Arts & Entertainment

Oscar-nominated filmmaker Peter Bogdanovich dies

New York, Jan 6 (EFE).- Director Peter Bogdanovich, whose film “The Last Picture Show” (1971) was nominated for eight Oscars, died Thursday at his home in Los Angeles, The Hollywood Reporter said. He was 82.

He passed away in the wee hours of natural causes, daughter Antonia Bogdanovich told The Hollywood Reporter.

Born in Kingston, New York, to immigrant parents, Bogdanovich became a film aficionado at an early age and by 16, he was taking acting lessons.

At 20, he starred in and directed an off-Broadway production of “The Big Knife” before embarking on a series of interviews with icons such as Orson Welles and Alfred Hitchcock for pieces that would be published by the Museum of Modern Art Film Library.

Bogdanovich was already reviewing films for Esquire magazine and other publications when he decided to move to Hollywood in the early 1960s.

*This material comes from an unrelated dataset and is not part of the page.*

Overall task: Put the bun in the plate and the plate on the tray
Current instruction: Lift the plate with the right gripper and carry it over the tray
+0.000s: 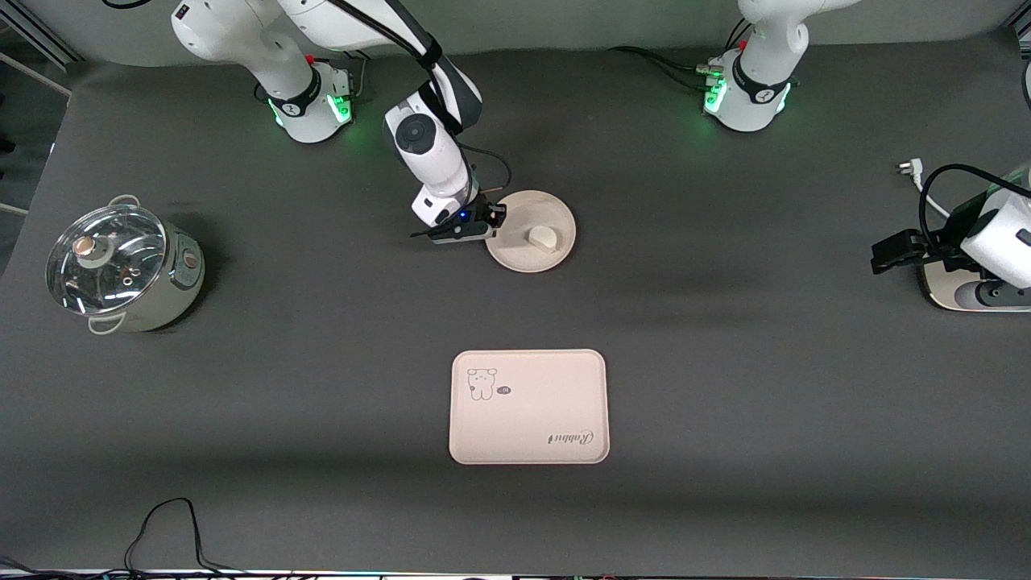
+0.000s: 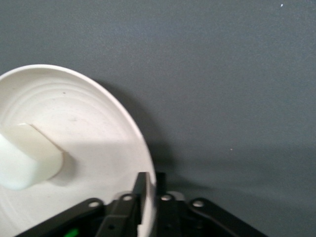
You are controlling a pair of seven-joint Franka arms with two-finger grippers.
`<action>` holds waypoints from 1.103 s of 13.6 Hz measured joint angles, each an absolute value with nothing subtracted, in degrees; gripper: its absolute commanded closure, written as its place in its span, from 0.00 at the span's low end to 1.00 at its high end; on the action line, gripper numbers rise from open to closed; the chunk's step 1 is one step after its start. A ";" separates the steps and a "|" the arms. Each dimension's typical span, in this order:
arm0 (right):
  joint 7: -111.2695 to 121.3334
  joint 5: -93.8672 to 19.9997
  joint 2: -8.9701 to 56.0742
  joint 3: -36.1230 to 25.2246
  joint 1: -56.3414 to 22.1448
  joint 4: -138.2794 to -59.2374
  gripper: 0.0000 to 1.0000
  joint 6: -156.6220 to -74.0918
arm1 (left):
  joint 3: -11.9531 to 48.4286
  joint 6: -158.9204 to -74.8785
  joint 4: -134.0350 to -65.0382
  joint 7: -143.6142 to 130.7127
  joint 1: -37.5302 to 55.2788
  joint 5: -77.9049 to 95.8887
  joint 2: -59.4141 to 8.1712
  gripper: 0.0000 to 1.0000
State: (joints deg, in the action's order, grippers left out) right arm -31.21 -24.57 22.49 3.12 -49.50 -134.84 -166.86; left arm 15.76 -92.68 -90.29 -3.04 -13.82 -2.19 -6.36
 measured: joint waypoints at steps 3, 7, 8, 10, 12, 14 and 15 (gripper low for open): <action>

Roger Corman, the master of low-budget cinema, hired Bogdanovich to work on the 1966 film “The Wild Angels,” featuring Peter Fonda, and later backed his new protege’s first feature, “Targets.”

For his second film, Bogdanovich chose to adapt Larry McMurtry’s novel about a dying Texas town in the 1950s, “The Last Picture Show.”

Shot in black-and-white, the movie was a popular and critical triumph that garnered Bogdanovich an Oscar nomination for best director. Though he did not get the nod, cast members Ben Johnson and Cloris Leachman walked away with the Oscars for best supporting actor and actress.

Bogdanovich followed that with the hits “What’s Up, Doc?” (1972) and “Paper Moon” (1973), but subsequently endured decades of setbacks and his last feature, “She’s Funny that Way,” came out in 2014.

In 2019, however, he helped bring to the screen “The Other Side of the Wind,” a Welles project from the 1970s in which Bogdanovich had a role opposite another legendary filmmaker, John Huston.

Bogdanovich is survived by daughters Antonia and Alexandra and three grandchildren.